What's needed: every entry, printed exactly, minus the images.

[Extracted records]
========================================================================

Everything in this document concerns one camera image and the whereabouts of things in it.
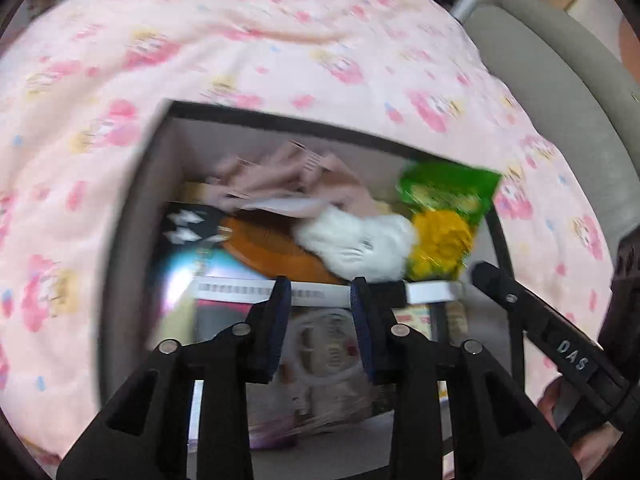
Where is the white fluffy plush toy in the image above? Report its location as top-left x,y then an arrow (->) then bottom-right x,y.
292,206 -> 418,283

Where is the dark grey cardboard box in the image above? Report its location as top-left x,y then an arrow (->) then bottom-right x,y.
96,98 -> 528,480

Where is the black Smart Devil booklet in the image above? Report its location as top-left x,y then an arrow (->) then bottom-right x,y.
146,202 -> 262,349

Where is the wooden comb with tassel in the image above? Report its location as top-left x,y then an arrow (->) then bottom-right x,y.
218,211 -> 345,285

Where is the person's right hand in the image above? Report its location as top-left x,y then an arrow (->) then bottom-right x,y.
537,376 -> 622,479

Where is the green yellow corn package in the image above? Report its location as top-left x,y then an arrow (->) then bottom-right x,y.
397,159 -> 501,281

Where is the white smartwatch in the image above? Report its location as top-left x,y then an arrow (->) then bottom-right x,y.
192,278 -> 462,308

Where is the black framed small box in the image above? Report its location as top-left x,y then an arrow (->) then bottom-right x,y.
430,302 -> 450,344

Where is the grey padded headboard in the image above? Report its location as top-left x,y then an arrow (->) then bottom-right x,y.
450,0 -> 639,259

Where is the pink cartoon print blanket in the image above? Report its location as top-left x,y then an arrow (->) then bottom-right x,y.
1,0 -> 613,457

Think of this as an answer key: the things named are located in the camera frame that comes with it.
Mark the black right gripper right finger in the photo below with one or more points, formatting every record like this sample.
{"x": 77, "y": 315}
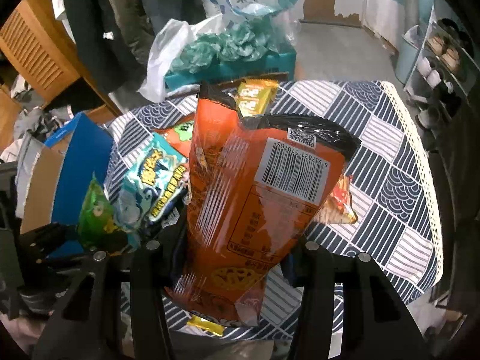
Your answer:
{"x": 312, "y": 267}

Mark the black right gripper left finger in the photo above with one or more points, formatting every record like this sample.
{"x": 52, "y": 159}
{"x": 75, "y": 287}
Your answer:
{"x": 156, "y": 266}

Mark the red fries snack bag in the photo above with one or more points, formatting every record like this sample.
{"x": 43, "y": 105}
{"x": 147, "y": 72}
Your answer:
{"x": 337, "y": 208}

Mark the large orange snack bag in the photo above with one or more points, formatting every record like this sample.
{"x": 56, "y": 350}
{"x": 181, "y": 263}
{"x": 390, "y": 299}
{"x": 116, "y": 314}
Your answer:
{"x": 256, "y": 182}

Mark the orange green rice cracker bag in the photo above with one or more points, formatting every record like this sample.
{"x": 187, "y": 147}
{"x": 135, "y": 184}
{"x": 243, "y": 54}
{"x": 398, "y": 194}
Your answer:
{"x": 178, "y": 137}

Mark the black yellow noodle snack bag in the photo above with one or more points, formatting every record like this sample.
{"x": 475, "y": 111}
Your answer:
{"x": 254, "y": 96}

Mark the light blue snack bag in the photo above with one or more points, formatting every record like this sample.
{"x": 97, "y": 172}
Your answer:
{"x": 150, "y": 189}

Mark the green snack bag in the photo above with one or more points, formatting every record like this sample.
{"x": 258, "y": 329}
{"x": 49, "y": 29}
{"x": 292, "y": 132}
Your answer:
{"x": 96, "y": 228}

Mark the small yellow snack packet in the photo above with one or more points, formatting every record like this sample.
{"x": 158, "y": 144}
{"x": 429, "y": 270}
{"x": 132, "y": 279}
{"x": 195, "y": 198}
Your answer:
{"x": 206, "y": 325}

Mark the blue cardboard storage box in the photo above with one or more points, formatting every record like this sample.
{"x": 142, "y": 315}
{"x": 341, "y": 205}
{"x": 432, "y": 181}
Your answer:
{"x": 61, "y": 173}

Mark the blue white patterned tablecloth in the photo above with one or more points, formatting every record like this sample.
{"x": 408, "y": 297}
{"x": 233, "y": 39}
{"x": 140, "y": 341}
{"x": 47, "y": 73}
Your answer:
{"x": 392, "y": 192}

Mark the teal box with cardboard flap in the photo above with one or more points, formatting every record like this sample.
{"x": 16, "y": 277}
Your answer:
{"x": 270, "y": 63}

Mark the wooden louvered cabinet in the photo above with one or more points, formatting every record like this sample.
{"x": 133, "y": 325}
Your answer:
{"x": 39, "y": 48}

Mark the shoe rack with shoes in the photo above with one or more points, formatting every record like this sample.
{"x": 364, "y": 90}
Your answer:
{"x": 445, "y": 74}

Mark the crumpled green tissue paper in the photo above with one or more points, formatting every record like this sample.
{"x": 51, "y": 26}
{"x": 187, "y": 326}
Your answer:
{"x": 247, "y": 41}

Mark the light blue trash bin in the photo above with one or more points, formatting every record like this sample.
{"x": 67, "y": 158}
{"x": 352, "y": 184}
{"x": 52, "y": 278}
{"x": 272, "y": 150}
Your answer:
{"x": 409, "y": 49}

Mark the dark hanging clothes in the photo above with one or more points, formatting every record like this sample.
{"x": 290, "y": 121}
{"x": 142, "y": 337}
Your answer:
{"x": 114, "y": 37}

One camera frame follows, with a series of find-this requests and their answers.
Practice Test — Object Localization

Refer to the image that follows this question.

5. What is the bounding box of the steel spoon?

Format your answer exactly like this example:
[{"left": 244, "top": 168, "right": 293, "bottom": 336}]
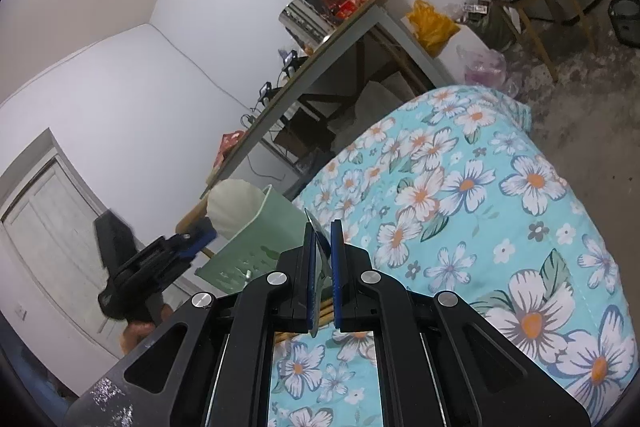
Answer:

========================================================================

Result:
Everything in this document concerns one camera image and the whereabouts of things in it.
Where is the white fluffy plush toy in the image above? Report its location as top-left x,y then an arrow (->) then bottom-right x,y.
292,206 -> 418,283

Where is the dark grey cardboard box in the image above? Report its location as top-left x,y then an arrow (->) then bottom-right x,y.
96,98 -> 528,480

Where is the black Smart Devil booklet in the image above? Report its location as top-left x,y then an arrow (->) then bottom-right x,y.
146,202 -> 262,349

Where is the wooden comb with tassel in the image above? Report its location as top-left x,y then an arrow (->) then bottom-right x,y.
218,211 -> 345,285

Where is the person's right hand in the image above? Report its location as top-left x,y then an arrow (->) then bottom-right x,y.
537,376 -> 622,479

Where is the green yellow corn package in the image above? Report its location as top-left x,y then an arrow (->) then bottom-right x,y.
397,159 -> 501,281

Where is the white smartwatch in the image above? Report its location as top-left x,y then an arrow (->) then bottom-right x,y.
192,278 -> 462,308

Where is the black framed small box in the image above? Report its location as top-left x,y then an arrow (->) then bottom-right x,y.
430,302 -> 450,344

Where is the grey padded headboard in the image above? Report its location as top-left x,y then an arrow (->) then bottom-right x,y.
450,0 -> 639,259

Where is the pink cartoon print blanket in the image above? Report its location as top-left x,y then an arrow (->) then bottom-right x,y.
1,0 -> 613,457

Think of this as an answer key: the things named are located in the camera frame that comes with it.
Mark the black right gripper right finger in the photo below with one or more points, formatting every record like this sample.
{"x": 77, "y": 315}
Your answer:
{"x": 312, "y": 267}

Mark the black right gripper left finger in the photo above with one or more points, formatting every record like this sample.
{"x": 52, "y": 159}
{"x": 75, "y": 287}
Your answer:
{"x": 156, "y": 266}

Mark the red fries snack bag in the photo above with one or more points, formatting every record like this sample.
{"x": 43, "y": 105}
{"x": 147, "y": 72}
Your answer:
{"x": 337, "y": 208}

Mark the large orange snack bag in the photo above with one or more points, formatting every record like this sample.
{"x": 56, "y": 350}
{"x": 181, "y": 263}
{"x": 390, "y": 299}
{"x": 116, "y": 314}
Your answer:
{"x": 256, "y": 182}

Mark the orange green rice cracker bag in the photo above with one or more points, formatting every record like this sample.
{"x": 187, "y": 147}
{"x": 135, "y": 184}
{"x": 243, "y": 54}
{"x": 398, "y": 194}
Your answer:
{"x": 178, "y": 137}

Mark the black yellow noodle snack bag in the photo above with one or more points, formatting every record like this sample.
{"x": 475, "y": 111}
Your answer:
{"x": 254, "y": 96}

Mark the light blue snack bag in the photo above with one or more points, formatting every record like this sample.
{"x": 97, "y": 172}
Your answer:
{"x": 150, "y": 189}

Mark the green snack bag in the photo above with one or more points, formatting every record like this sample.
{"x": 258, "y": 329}
{"x": 49, "y": 29}
{"x": 292, "y": 132}
Your answer:
{"x": 96, "y": 228}

Mark the small yellow snack packet in the photo above with one or more points, formatting every record like this sample.
{"x": 158, "y": 144}
{"x": 429, "y": 270}
{"x": 132, "y": 279}
{"x": 195, "y": 198}
Your answer:
{"x": 206, "y": 325}

Mark the blue cardboard storage box in the photo above with one or more points, formatting every record like this sample.
{"x": 142, "y": 315}
{"x": 341, "y": 205}
{"x": 432, "y": 181}
Your answer:
{"x": 61, "y": 173}

Mark the blue white patterned tablecloth in the photo above with one or more points, formatting every record like this sample.
{"x": 408, "y": 297}
{"x": 233, "y": 39}
{"x": 140, "y": 341}
{"x": 47, "y": 73}
Your answer:
{"x": 392, "y": 192}

Mark the teal box with cardboard flap in the photo above with one or more points, formatting every record like this sample.
{"x": 16, "y": 277}
Your answer:
{"x": 270, "y": 63}

Mark the wooden louvered cabinet in the photo above with one or more points, formatting every record like this sample.
{"x": 133, "y": 325}
Your answer:
{"x": 39, "y": 48}

Mark the shoe rack with shoes in the photo above with one or more points, formatting every record like this sample.
{"x": 364, "y": 90}
Your answer:
{"x": 445, "y": 74}

Mark the crumpled green tissue paper in the photo above with one or more points, formatting every record like this sample.
{"x": 51, "y": 26}
{"x": 187, "y": 326}
Your answer:
{"x": 247, "y": 41}

Mark the light blue trash bin in the photo above with one or more points, formatting every record like this sample.
{"x": 67, "y": 158}
{"x": 352, "y": 184}
{"x": 52, "y": 278}
{"x": 272, "y": 150}
Your answer:
{"x": 409, "y": 49}

Mark the dark hanging clothes in the photo above with one or more points, formatting every record like this sample.
{"x": 290, "y": 121}
{"x": 142, "y": 337}
Your answer:
{"x": 114, "y": 37}

One camera frame follows, with a series of find-this requests and their answers.
Practice Test — Object Localization

Refer to the image that follows this question.

5. What is the bounding box of the steel spoon?

Format your answer exactly like this example:
[{"left": 244, "top": 168, "right": 293, "bottom": 336}]
Answer:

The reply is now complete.